Panamá en la encrucijada del repunte económico

La economía de Panamá sufre hoy el ‘efecto cascada’ de la reciente rebaja de grado de inversión hecho por la calificadora estadounidense Fitch Ratings, lo que a corto plazo pudiera afectar al sector financiero.

La estabilidad del país la deterioró la pandemia de Covid-19 desde 2020, cuando los ingresos fiscales se desmoronaron tras la casi inmovilidad en una larga cuarentena para tratar de reducir al mínimo la pérdida de vidas humanas en una crisis sanitaria que se ensañó contra la pequeña nación de 4,3 millones de habitantes.

Esperanzas llegadas desde evaluadores internacionales apuntaban que este nuevo año las cosas serían distintas y las fuentes generadoras de riquezas irrumpirían con el mayor crecimiento de la región y vaticinios repetidos por el Gobierno Nacional de 5,5 por ciento de crecimiento en 2021.

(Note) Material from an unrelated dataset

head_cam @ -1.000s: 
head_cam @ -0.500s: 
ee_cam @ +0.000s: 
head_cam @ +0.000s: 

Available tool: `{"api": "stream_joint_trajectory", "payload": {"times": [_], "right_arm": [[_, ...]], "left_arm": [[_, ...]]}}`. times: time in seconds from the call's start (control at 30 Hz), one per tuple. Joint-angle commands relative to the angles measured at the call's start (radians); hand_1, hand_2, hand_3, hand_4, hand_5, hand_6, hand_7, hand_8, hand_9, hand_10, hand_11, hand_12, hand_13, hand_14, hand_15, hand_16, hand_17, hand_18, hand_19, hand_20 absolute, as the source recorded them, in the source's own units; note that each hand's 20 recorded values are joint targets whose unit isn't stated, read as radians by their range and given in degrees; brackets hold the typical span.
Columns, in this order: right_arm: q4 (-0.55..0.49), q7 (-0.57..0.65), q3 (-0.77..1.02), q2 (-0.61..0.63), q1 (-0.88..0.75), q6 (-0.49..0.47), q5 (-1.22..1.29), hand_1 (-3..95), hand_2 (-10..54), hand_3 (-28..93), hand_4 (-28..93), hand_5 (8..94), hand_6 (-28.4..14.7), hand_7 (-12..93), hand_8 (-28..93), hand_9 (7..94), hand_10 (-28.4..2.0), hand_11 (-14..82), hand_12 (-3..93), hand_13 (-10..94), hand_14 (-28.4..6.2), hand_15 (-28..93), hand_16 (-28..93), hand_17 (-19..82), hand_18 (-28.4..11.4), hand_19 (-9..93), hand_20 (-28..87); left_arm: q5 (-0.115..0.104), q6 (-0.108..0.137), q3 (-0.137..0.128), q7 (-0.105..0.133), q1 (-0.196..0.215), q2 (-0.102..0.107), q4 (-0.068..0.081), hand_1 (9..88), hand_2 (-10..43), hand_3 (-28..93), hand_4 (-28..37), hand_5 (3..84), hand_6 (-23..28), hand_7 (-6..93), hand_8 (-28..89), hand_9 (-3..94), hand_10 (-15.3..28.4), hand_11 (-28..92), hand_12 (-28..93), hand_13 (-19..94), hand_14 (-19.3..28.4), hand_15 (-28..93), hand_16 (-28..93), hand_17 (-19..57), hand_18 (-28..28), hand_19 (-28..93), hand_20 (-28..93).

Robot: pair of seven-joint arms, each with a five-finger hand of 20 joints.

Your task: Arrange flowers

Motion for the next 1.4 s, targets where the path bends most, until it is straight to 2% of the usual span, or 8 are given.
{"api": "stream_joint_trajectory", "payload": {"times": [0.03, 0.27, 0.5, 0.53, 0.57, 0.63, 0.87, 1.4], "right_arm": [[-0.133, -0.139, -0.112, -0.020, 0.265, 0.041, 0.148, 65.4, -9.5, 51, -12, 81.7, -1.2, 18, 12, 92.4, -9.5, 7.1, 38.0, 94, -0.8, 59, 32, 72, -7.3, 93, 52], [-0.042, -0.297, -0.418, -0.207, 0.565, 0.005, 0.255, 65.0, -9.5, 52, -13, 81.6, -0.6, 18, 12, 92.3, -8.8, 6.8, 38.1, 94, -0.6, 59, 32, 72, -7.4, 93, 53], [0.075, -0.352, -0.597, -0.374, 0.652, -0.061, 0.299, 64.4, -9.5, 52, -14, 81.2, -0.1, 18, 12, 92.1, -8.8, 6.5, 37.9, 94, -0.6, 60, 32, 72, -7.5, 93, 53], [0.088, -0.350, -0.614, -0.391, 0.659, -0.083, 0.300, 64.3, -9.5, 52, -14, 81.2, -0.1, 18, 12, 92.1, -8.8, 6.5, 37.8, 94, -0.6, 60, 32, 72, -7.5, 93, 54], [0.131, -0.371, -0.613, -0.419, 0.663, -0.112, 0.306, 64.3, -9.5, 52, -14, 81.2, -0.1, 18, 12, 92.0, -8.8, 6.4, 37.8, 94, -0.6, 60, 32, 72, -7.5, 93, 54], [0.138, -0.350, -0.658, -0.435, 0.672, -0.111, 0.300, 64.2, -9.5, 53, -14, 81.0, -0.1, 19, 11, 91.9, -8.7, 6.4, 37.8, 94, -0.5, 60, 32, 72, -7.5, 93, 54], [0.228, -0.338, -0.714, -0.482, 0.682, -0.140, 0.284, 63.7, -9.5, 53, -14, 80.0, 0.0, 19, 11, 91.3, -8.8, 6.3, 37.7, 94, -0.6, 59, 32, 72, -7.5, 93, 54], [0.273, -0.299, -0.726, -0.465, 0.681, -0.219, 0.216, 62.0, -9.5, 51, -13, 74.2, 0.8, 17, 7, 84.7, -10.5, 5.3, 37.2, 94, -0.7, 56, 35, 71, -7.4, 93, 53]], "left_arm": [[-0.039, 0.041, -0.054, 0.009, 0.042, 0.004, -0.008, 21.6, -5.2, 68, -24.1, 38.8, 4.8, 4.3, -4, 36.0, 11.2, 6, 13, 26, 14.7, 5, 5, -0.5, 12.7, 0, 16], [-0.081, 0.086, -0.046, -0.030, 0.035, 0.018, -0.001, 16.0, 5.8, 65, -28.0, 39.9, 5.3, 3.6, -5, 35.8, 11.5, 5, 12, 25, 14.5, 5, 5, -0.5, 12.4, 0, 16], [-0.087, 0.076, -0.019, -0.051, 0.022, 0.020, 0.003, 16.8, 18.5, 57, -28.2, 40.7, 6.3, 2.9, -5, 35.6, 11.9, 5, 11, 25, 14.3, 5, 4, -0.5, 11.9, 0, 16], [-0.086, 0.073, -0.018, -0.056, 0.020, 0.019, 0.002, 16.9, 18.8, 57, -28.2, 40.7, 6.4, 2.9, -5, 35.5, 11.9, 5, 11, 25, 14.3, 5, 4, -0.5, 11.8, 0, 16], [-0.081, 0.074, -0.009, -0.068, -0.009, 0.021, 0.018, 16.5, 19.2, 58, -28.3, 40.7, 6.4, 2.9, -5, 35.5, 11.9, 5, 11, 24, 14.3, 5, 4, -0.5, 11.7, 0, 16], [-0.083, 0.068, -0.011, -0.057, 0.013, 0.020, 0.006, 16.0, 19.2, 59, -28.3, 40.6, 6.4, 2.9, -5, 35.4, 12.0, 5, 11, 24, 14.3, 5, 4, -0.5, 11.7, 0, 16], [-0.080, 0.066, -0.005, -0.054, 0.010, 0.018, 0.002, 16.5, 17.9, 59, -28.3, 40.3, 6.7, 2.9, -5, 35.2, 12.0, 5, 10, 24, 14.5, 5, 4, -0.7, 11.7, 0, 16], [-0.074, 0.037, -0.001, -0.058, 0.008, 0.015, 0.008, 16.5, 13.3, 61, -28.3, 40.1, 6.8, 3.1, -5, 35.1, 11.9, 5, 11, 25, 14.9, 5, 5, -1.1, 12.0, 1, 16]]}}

Transcurridos los primeros 45 días del actual año, las ansiadas noticias positivas constituyen una quimera, mientras se impone la cordura de las autoridades sanitarias de abrir actividades productivas y de servicio escalonadamente para evitar una tercera ola de la fatídica enfermedad.

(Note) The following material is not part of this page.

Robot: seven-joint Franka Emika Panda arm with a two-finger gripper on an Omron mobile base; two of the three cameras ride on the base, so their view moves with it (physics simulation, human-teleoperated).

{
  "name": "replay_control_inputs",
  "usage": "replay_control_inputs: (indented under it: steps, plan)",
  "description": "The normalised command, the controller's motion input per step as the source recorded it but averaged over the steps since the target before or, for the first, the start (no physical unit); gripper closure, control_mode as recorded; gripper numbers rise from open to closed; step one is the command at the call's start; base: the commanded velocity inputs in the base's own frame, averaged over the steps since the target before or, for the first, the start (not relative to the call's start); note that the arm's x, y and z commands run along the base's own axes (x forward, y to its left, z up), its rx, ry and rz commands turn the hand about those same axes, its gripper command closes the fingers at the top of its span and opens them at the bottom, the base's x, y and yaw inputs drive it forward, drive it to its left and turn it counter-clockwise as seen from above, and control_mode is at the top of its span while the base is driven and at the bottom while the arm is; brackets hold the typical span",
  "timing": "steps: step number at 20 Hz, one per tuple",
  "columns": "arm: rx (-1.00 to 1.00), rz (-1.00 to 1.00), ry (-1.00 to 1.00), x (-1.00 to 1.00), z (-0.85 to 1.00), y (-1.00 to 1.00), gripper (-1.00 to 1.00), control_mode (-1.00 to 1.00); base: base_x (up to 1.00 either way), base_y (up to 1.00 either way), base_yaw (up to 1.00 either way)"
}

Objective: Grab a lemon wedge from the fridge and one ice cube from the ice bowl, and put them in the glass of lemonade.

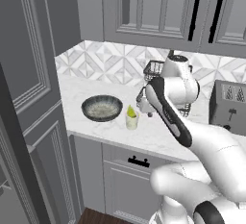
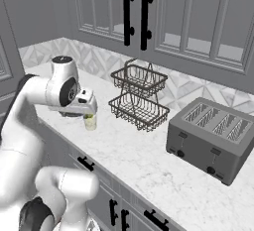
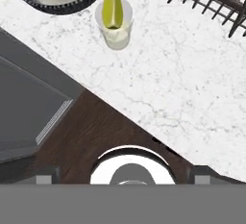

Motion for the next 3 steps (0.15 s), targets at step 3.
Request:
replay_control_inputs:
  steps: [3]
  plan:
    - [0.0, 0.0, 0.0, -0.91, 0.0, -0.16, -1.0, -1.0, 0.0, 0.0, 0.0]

La calificación de Fitch Ratings al rebajar a negativo (BBB-) el grado de inversión en el país, vino a desbordar la copa de los problemas y como un alud de nieve esa entidad disminuyó también la confianza en algunas empresas y en al menos cinco de los más importantes bancos locales.

El criterio de esas firmas que monitorean las finanzas mundiales es tomado en cuenta por inversionistas y acreedores, quienes le ponen un precio al ‘riesgo’ y lo suman a los intereses de préstamos para créditos bancarios o financiamiento de obras.

Al explicar su acción, la evaluadora expresó que tomó en cuenta ‘un marcado deterioro en los déficits fiscales y un aumento significativo de la carga de la deuda del gobierno’, parte de la cual fueron compromisos de la administración precedente, calculados en 1,8 por ciento del Producto Interno Bruto (PIB), aseveró la fuente.

Esta situación financiera heredada parecía ser un escollo a salvar en los primeros meses de 2020, pero el 9 de marzo pasado comenzó la tragedia sanitaria y se desmoronaron todos los planes de rescate de la disciplina fiscal y de romper con la cadena de impagos que ralentizó la circulación monetaria interna.

La estimación más reciente del Ministerio de Economía y Finanzas señaló que preliminarmente en 2020 la contracción alcanzó el 17 por ciento del PIB, a partir del balance del sector público no financiero que arrojó un déficit fiscal de cinco mil 350 millones de dólares, por caída de ingresos y aumento de gastos.

Desde los sectores obreros y empresariales aumentan las presiones para la apertura total y el inicio de la recuperación productiva; pero la realidad de los hospitales impone la responsabilidad por la vida. La bifurcación sugiere intereses opuestos y una decisión peliaguda.